--- Provided records ---

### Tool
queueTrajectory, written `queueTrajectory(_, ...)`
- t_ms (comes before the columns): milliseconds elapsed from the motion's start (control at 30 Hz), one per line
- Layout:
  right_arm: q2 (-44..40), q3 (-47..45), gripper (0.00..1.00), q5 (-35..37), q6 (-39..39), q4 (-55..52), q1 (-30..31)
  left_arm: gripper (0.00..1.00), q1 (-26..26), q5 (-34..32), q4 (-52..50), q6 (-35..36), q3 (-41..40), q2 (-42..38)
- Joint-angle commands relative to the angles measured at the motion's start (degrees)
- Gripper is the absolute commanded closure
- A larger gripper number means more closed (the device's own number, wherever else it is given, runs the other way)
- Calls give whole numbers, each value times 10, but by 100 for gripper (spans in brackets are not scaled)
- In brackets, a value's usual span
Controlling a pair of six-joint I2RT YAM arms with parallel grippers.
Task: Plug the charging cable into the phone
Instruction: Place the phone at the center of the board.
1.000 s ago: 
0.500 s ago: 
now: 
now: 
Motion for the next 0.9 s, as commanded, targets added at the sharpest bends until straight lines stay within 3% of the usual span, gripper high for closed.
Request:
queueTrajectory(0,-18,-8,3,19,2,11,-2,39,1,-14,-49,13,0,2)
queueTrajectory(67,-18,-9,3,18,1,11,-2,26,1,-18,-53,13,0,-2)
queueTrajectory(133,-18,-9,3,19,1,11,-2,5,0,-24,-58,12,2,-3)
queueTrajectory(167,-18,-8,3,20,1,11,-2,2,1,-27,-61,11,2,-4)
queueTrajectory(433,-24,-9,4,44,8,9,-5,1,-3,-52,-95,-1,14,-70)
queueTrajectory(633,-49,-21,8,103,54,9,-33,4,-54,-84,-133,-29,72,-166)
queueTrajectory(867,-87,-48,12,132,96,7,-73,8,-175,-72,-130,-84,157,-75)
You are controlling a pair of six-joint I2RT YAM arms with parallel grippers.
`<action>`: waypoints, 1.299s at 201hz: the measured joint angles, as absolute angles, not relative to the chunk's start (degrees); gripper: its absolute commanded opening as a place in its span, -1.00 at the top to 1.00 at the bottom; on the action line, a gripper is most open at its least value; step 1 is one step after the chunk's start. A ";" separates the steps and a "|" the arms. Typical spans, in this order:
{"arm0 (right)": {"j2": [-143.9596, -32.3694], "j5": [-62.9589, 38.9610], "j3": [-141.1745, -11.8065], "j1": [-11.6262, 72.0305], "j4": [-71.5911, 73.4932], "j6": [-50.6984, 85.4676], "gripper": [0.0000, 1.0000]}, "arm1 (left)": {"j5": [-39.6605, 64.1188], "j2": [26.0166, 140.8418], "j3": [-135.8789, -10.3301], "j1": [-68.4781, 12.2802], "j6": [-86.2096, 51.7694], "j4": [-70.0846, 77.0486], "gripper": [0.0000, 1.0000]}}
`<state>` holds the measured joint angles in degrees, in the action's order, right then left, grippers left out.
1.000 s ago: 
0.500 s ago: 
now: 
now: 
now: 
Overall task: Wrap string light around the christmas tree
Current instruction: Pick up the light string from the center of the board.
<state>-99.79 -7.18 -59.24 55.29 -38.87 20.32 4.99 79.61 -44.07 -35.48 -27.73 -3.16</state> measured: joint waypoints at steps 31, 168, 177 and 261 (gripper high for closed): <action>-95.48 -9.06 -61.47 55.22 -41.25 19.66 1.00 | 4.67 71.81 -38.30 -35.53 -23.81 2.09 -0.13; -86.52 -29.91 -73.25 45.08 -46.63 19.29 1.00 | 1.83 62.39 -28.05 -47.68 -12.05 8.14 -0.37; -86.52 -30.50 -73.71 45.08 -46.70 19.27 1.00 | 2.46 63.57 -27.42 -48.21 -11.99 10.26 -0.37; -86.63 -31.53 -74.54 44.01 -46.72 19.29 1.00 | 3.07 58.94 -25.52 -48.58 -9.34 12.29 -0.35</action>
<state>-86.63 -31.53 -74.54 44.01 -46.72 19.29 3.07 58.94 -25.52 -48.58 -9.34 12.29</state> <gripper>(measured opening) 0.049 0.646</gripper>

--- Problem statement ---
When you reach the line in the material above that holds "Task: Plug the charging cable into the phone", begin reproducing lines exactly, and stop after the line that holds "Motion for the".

--- Output ---
Task: Plug the charging cable into the phone
Instruction: Place the phone at the center of the board.
1.000 s ago: 
0.500 s ago: 
now: 
now: 
Motion for the next 0.9 s, as commanded, targets added at the sharpest bends until straight lines stay within 3% of the usual span, gripper high for closed.

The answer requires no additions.